# [AIM OF THE TASK]
Each line of the data holding "pink" should be found and copied.

# [DATA EXTRACTS]
--- START ---

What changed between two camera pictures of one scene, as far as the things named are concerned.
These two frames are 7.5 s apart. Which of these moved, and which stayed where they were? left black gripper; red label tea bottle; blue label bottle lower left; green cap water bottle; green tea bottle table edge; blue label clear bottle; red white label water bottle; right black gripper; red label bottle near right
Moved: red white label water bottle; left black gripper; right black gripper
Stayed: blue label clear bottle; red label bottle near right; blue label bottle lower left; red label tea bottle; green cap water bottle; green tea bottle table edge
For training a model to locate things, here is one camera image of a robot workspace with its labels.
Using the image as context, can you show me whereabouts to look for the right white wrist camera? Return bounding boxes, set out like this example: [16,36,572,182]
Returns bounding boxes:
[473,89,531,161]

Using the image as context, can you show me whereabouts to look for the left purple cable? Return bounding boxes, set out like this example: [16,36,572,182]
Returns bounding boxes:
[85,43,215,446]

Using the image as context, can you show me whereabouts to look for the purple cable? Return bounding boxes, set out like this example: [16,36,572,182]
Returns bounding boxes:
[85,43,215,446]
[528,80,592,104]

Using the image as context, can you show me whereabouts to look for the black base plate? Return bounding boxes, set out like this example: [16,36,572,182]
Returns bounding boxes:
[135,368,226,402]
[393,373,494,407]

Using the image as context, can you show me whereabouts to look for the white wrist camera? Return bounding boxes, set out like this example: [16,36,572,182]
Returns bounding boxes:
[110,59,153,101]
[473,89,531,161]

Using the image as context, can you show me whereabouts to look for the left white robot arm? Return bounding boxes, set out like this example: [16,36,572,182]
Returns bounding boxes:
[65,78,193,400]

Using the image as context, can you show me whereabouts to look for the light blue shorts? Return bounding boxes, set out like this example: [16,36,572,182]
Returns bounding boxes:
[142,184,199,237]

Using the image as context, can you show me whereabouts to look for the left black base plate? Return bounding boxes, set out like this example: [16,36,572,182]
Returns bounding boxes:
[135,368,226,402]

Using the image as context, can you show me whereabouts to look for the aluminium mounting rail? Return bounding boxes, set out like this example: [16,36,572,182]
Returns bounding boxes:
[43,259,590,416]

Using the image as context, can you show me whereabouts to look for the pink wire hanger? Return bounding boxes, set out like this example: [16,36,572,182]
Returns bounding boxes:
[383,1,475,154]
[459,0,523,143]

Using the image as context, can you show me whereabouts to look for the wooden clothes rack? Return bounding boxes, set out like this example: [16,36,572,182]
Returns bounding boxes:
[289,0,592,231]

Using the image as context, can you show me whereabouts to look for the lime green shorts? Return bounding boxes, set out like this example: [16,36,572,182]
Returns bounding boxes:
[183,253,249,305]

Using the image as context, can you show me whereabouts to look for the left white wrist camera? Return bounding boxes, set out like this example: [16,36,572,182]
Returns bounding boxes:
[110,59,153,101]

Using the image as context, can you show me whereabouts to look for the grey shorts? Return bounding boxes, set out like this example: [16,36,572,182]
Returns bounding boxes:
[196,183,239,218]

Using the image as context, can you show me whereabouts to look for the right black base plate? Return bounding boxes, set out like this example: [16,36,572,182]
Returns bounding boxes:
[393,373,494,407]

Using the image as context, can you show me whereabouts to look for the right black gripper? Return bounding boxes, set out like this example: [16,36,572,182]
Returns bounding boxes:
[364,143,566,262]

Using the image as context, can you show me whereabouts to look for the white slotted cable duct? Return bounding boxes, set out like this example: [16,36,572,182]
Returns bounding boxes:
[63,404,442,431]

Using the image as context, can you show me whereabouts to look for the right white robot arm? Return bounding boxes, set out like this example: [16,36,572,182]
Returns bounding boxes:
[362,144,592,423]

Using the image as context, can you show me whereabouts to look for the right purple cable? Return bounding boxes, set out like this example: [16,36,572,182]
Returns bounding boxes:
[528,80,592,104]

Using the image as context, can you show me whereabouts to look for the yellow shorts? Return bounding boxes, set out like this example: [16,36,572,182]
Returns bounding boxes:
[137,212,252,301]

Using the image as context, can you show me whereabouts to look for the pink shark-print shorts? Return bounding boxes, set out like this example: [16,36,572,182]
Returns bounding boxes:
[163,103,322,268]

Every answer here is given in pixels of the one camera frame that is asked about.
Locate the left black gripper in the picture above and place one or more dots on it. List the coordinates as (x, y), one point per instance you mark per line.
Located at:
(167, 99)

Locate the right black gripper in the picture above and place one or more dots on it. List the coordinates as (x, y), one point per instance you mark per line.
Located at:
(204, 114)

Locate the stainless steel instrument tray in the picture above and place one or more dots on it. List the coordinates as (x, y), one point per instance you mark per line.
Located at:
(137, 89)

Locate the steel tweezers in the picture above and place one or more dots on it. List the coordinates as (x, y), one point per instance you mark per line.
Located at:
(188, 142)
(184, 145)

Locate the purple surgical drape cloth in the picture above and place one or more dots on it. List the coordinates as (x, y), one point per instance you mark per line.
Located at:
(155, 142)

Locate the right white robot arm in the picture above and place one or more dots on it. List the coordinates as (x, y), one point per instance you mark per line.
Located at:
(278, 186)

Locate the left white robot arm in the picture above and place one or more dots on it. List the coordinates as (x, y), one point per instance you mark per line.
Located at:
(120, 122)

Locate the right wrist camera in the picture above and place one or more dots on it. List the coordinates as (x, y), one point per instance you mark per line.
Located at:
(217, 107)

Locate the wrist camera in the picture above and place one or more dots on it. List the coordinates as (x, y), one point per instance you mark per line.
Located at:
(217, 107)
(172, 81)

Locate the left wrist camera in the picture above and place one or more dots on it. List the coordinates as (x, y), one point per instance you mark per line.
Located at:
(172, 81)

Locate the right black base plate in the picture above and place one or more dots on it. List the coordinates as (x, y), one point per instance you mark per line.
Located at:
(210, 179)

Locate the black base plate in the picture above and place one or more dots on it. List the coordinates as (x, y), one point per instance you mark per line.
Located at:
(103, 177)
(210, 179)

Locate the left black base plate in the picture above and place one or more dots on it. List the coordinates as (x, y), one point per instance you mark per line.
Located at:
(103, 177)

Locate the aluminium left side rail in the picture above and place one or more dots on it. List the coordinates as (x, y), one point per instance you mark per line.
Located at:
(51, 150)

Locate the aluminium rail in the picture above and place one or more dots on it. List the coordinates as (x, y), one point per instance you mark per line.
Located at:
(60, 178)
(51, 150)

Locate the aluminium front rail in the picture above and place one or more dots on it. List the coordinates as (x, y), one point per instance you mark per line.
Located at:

--- END ---

# [ANSWER FOR THIS EXERCISE]
Using the image as context, can you show me whereabouts to look for the pink wire hanger? Return bounding boxes, set out like this example: [16,36,572,182]
Using the image as context, can you show me whereabouts to look for the pink shark-print shorts? Return bounding boxes, set out like this example: [16,36,572,182]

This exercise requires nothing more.